Canadian politician (1910–1997)

Norman Edward Fawcett (July 29, 1910 - January 26, 1997) was a Canadian politician, who represented the riding of Nickel Belt in the House of Commons of Canada from 1965 to 1968. He was a member of the New Democratic Party.

He was born in Adanac, Saskatchewan. He later settled in Capreol, Ontario, where he worked as a railway conductor and a union activist before entering municipal politics, serving as a municipal councillor and deputy mayor beginning in 1962.

Fawcett won the 1965 Canadian federal election in Nickel Belt following the resignation of Liberal Member of Parliament Osias Godin. He represented Nickel Belt for two and a half years in the 27th Canadian Parliament, and lost his seat to Liberal challenger Gaetan Serré in the 1968 election. Following his defeat, he was re-elected to Capreol's town council as mayor in 1969, serving four years. After two years out of office, he was re-elected to town council in 1975, serving as councillor and deputy mayor until his retirement from politics in 1991.

Following his death in 1997, Raymond Bonin, John Williams, Elsie Wayne, Bill Blaikie and René Laurin delivered statements of tribute to Norman Fawcett in the House of Commons of Canada.

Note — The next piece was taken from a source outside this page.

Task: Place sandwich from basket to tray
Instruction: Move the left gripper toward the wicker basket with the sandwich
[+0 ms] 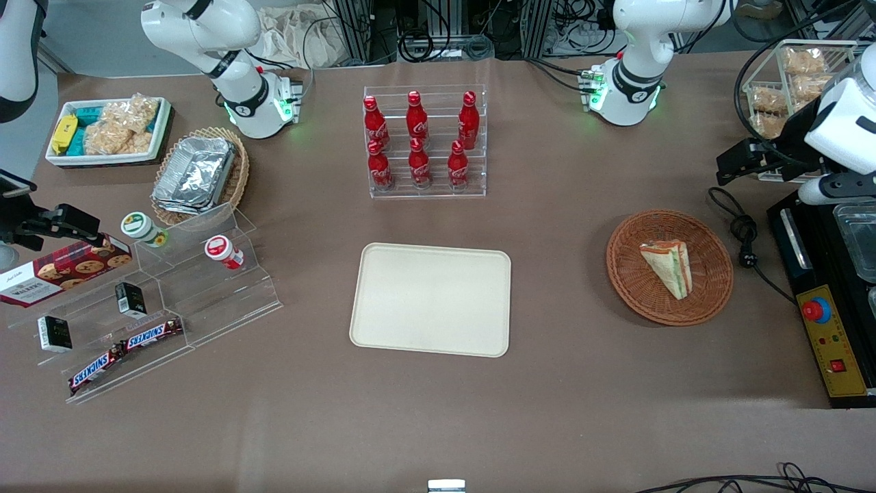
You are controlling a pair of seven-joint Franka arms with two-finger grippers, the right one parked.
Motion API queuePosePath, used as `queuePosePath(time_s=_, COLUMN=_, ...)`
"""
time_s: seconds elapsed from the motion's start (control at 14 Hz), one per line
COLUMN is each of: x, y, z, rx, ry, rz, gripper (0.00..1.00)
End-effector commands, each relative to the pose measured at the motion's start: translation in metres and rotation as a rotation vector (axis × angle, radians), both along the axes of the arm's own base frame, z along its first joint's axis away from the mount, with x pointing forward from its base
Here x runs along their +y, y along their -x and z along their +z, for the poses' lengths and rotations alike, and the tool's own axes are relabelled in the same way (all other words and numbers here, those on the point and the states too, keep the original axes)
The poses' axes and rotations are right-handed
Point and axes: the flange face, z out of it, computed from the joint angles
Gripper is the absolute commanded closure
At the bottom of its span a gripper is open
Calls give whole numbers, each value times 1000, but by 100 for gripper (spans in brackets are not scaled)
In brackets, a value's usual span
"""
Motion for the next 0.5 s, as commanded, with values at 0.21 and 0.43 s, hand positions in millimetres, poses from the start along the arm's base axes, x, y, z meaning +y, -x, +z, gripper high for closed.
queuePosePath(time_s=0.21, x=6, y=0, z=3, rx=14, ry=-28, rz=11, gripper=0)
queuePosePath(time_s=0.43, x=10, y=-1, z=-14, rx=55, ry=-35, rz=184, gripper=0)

Fawcett's daughter Gaye was married to Elie Martel, who was the Member of Provincial Parliament for Sudbury East from 1967 to 1987. Shelley Martel, Elie Martel's daughter and Fawcett's granddaughter, won election to the Legislative Assembly of Ontario upon Elie Martel's retirement, and continued to represent the riding of Nickel Belt until her own retirement from politics in 2007. She was married to former Ontario New Democratic Party leader Howard Hampton.